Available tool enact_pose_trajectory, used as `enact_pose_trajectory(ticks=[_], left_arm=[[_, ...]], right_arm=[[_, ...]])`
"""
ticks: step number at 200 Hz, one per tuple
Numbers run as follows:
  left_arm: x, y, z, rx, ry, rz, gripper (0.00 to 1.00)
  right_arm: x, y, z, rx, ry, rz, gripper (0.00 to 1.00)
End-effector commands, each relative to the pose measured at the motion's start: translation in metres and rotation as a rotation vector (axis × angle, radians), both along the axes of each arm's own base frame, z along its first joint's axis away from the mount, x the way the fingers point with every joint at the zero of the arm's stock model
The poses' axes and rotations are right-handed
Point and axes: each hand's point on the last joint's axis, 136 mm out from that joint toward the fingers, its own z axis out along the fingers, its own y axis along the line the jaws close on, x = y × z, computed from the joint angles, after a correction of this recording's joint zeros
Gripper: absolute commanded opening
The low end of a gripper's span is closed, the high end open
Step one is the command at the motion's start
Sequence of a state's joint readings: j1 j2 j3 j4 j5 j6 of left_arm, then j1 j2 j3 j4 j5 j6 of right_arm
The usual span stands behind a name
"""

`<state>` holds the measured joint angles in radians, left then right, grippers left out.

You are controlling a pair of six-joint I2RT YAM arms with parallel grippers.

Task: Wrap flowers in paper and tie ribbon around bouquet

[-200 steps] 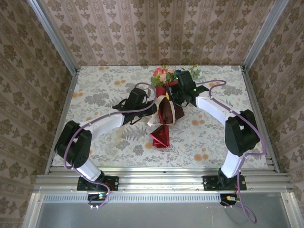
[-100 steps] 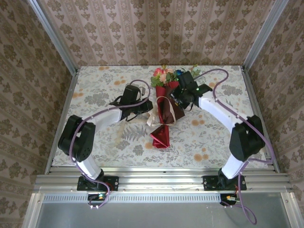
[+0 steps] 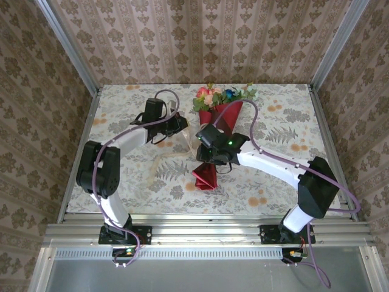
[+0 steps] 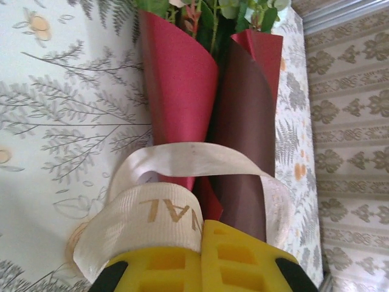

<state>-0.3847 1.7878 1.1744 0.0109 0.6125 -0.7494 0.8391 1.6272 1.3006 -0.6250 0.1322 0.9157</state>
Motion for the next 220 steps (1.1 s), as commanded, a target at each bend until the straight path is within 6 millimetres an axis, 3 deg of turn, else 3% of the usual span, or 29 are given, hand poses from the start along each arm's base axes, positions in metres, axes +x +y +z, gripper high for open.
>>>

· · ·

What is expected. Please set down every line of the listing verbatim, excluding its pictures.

Response for this exercise.
Available tool enact_pose_trajectory, used as `enact_pose_trajectory(ticks=[_], left_arm=[[_, ...]], right_arm=[[_, ...]])`
"""
ticks: step number at 200 Hz, one per tuple
Numbers run as follows:
  left_arm: x, y, z, rx, ry, rz, gripper (0.00 to 1.00)
  right_arm: x, y, z, rx, ry, rz, gripper (0.00 to 1.00)
End-effector commands, each relative to the pose measured at the motion's start: translation in metres and rotation as a rotation vector (axis × angle, radians), both along the axes of each arm's own base frame, z along its first joint's axis away from the mount, x the way the fingers point with every joint at the zero of the arm's stock model
The poses' axes and rotations are right-handed
Point and axes: each hand's point on the last joint's axis, 136 mm out from that joint toward the fingers, its own z axis out along the fingers, its own y axis along the line the jaws close on, x = y × z, computed from the joint angles, after a correction of this recording's joint zeros
Gripper: absolute commanded opening
The low end of a gripper's span is closed, the high end open
Step one is the command at the motion's start
Sequence of a state's joint readings: j1 j2 j3 j4 j5 j6 of left_arm, then j1 j2 j3 j4 j5 j6 of right_arm
The usual span stands behind a name
"""

`<state>` holds the measured joint angles in radians, left then right, grippers left out.

You are controlling a pair of six-joint I2RT YAM arms with parallel grippers.

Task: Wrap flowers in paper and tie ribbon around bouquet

[-200 steps] 
[-100 steps] 
[+0 steps] 
[+0 steps] 

<state>-0.3847 1.7878 1.1744 0.0109 0.6125 -0.7494 0.8391 1.6272 1.3006 -0.6250 0.1322 0.9157</state>
Motion for the next 220 steps (1.1 s), as commanded, a target at each bend until the straight path is within 6 millimetres an axis, 3 deg of turn, else 3% of the usual span, or 29 are given, hand poses from the start along each arm's base axes, positions in metres, axes +x +y +z, gripper high for open.
>>>

There is nothing else to add to the answer.